Co-authored by Monica McLemore, PhD, MPH, RN, assistant professor at the University of California San Francisco, and Candace W. Burton, PhD, RN, AFN-BC, AGN-BC, FNAP assistant professor at Virginia Commonwealth University.
In 2002, the first ever, Gay, Lesbian, Bisexual, Transgender, Queer and Intersex Health Summit1 was held in Boulder Colo. This was the first time bisexual people, transgender people, and intersex people were recognized on a national level at a professional conference, included funding for travel and panels/workshops specific to bisexual, transgender and intersex issues. Additionally, it was one of the first conferences exclusively devoted to health and not centered on illness and/or risk behaviors; several panels discussed the reproductive health needs of LGBTQI individuals. Much that was discussed at that conference, specifically that health care provider assumptions about gender identity, sexual orientation and behaviors can create missed opportunities to provide clients/patients with support and education, remains true today.
Amid conflicting sexual and reproductive health information2 and political discussion of what constitutes comprehensive reproductive health care3 we believe revisiting best practices in reproductive health for LGBTQI individuals is warranted.
This post aims to offer powerful tools to educate the public and decrease reproductive stigma.

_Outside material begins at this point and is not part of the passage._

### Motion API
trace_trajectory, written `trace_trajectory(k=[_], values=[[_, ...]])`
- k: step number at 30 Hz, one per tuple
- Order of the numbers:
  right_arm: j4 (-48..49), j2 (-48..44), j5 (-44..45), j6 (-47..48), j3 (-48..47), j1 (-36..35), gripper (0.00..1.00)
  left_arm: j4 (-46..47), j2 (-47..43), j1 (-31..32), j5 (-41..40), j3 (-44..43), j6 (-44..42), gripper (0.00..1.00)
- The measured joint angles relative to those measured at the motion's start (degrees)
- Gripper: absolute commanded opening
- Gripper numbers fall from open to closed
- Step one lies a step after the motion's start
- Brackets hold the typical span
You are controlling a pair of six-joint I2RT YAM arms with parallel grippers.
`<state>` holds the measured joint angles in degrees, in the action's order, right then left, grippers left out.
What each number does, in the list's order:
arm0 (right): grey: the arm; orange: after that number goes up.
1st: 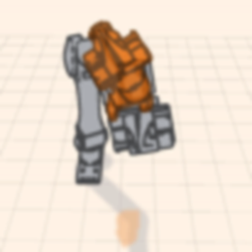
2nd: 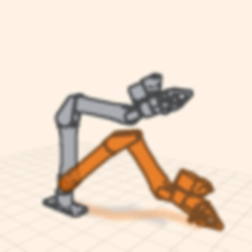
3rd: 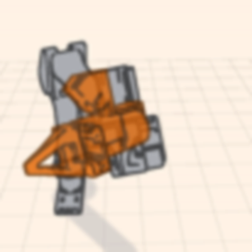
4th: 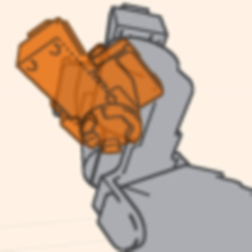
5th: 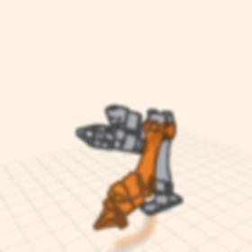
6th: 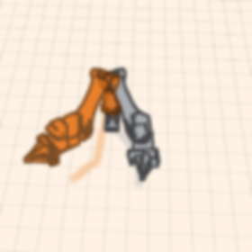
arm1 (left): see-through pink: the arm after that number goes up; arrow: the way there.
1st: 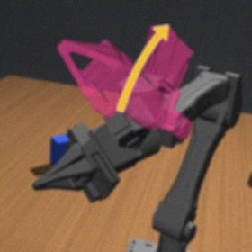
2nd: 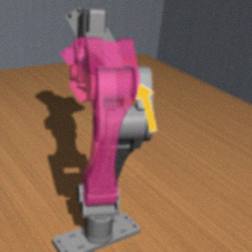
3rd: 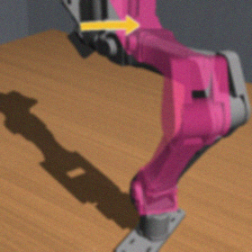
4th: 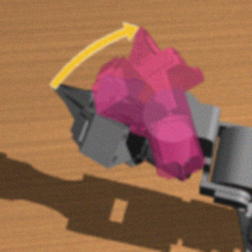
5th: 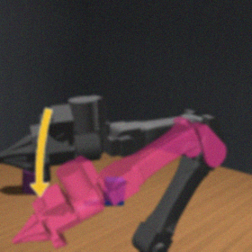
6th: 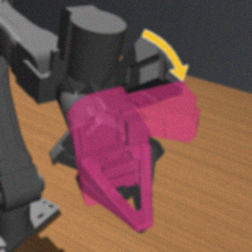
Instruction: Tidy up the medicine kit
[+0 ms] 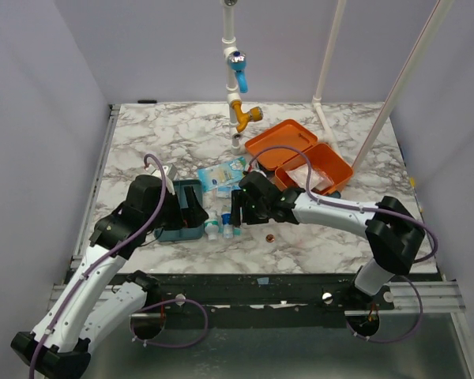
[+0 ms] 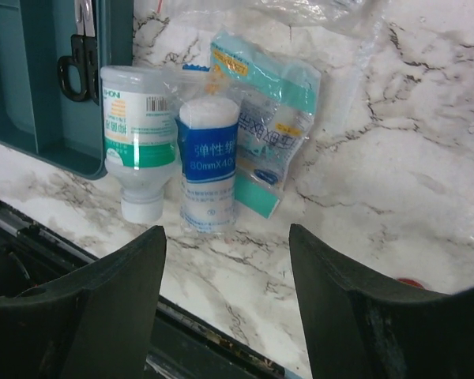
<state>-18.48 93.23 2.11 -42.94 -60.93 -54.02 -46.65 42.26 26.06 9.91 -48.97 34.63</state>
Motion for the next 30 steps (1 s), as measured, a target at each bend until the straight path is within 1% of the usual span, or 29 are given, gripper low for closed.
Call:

Understanding basic concepts necessary to provide quality reproductive health care is essential for all health care professionals working with individuals of reproductive age. As discussed in our previous blog post4, gender identity is fluid; however, sexual orientation (defined by the Human Rights Campaign5) is “an individual’s physical and/or emotional attraction to the same and/or opposite gender,” could be distinct from gender identity or expression and can also be distinct from sexual behavior. In other words, both sexual orientation and sexual behaviors can also be fluid.
Gender identity ≠ Sexual orientation ≠ Sexual behavior
A few simple considerations can enhance practitioners’ ability to provide comprehensive reproductive health care to individuals irrespective of sexual orientation, behavior and/or gender identity.
First, it is imperative that providers develop sensitivity around these issues. Providing individuals opportunities to tell you how they identify creates a “safe space” that clients can use to make the best reproductive health care decisions for themselves and their partners. Simply asking: Do you have sex with men, women or both? of all clients/patients should be routine practice and eliminates assumptions about sexual orientation and gender identity/expression.
Asking direct questions such as do you or your partner(s) need contraceptives or birth control to prevent pregnancy? or do you want to become pregnant in the next 12 months? removes assumptions about the reproductive potentials of the gender fluid and individuals with diverse sexual behaviors.
Relatedly, it is important to be aware that assumptions about monogamy are often just as problematic in reproductive health care provision as assumptions about anything else. Again, a straightforward inquiry about the nature of a client’s relationships can help guide recommendations about contraception and other reproductive health needs. We often ask: “Are you in a defined relationship with anyone? With more than one person?” Asking all clients if they are having sex with multiple partners (and if their partners are having sex with multiple partners) should be default to avoid missed opportunities to provide comprehensive reproductive health care to individuals involved in multiple or polygamous sexual relationships or polyamorous relationships.
In all cases, revising expectations about the needs of sexual minority, gender fluid, transgender, and polyamorous individuals creates an inclusive and welcoming reproductive health practice. Doing so promotes safe and effective practices for both providers and clients.